Pikirkan para tokoh ikonik teknologi seperti Steve Jobs, Bill Gates, dan Mark Zuckerberg. Anda mungkin terpikir untuk mengikuti jejak mereka: berhenti kuliah dan memulai bisnis dengan teman Anda di garasi rumah orang tua Anda. Mimpi menjadi miliarder tidaklah salah, tetapi mereka yang putus kuliah, secara statistik, lebih sulit menjadi miliarder.
Data BPS terbaru menunjukkan bahwa semakin tinggi jenjang pendidikan, semakin besar pula upah yang diterima seseorang. Ya, kuliah belum tentu menjadi kaya dan miliarder belum tentu mengenyam kuliah. Bagaimanapun, kalau kita melihat gambaran keseluruhan, jelaslah bahwa kuliah membantu. Suka-tak-suka, datanya memang begitu.
Kebanyakan dari kita gagal menyadari betapa banyaknya orang yang mengikuti jejak Steve Jobs dan gagal, karena pada dasarnya tidak ada yang mendokumentasikan kisah mereka menjadi buku atau film. Paling banter, kisah mereka berakhir secara menyedihkan dalam diari pribadi mereka masing-masing.

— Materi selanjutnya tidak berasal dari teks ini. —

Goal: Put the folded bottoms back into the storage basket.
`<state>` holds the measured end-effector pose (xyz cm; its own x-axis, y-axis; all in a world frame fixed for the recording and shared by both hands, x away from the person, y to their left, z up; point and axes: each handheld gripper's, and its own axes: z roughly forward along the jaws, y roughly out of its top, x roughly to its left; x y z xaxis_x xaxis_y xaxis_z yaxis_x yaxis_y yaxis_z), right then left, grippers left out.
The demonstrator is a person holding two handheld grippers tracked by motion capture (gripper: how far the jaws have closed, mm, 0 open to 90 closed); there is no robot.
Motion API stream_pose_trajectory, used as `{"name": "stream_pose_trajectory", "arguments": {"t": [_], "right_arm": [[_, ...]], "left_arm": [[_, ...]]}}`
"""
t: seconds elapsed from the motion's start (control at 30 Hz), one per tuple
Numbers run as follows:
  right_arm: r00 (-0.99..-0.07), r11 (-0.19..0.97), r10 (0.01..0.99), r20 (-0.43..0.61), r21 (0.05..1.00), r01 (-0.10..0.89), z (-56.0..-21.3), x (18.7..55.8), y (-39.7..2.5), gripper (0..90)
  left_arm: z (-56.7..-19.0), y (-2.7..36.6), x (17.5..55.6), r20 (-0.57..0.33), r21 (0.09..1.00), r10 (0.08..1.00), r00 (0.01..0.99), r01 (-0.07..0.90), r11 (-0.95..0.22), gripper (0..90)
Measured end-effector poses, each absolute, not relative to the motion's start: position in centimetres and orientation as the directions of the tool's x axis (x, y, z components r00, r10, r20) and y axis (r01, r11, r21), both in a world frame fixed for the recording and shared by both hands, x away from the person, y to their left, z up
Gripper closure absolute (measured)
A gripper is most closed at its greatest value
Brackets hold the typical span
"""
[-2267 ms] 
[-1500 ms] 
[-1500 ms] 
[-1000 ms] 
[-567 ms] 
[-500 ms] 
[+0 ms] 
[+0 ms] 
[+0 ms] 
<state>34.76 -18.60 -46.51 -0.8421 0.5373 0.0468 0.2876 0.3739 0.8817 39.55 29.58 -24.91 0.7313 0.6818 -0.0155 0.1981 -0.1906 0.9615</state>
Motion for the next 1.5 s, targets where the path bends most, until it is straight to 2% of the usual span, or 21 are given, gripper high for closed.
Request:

Demikianlah, meskipun mudah dan nyaman, bias penyintas membekukan otak kita ke dalam kondisi ketidaktahuan yang membuat kita yakin bahwa kesuksesan itu lebih umum daripada yang sebenarnya. Kita secara keliru memahami realitas dan gagal menangkap banyak privilese (hak istimewa) yang membantu segelintir orang untuk sukses.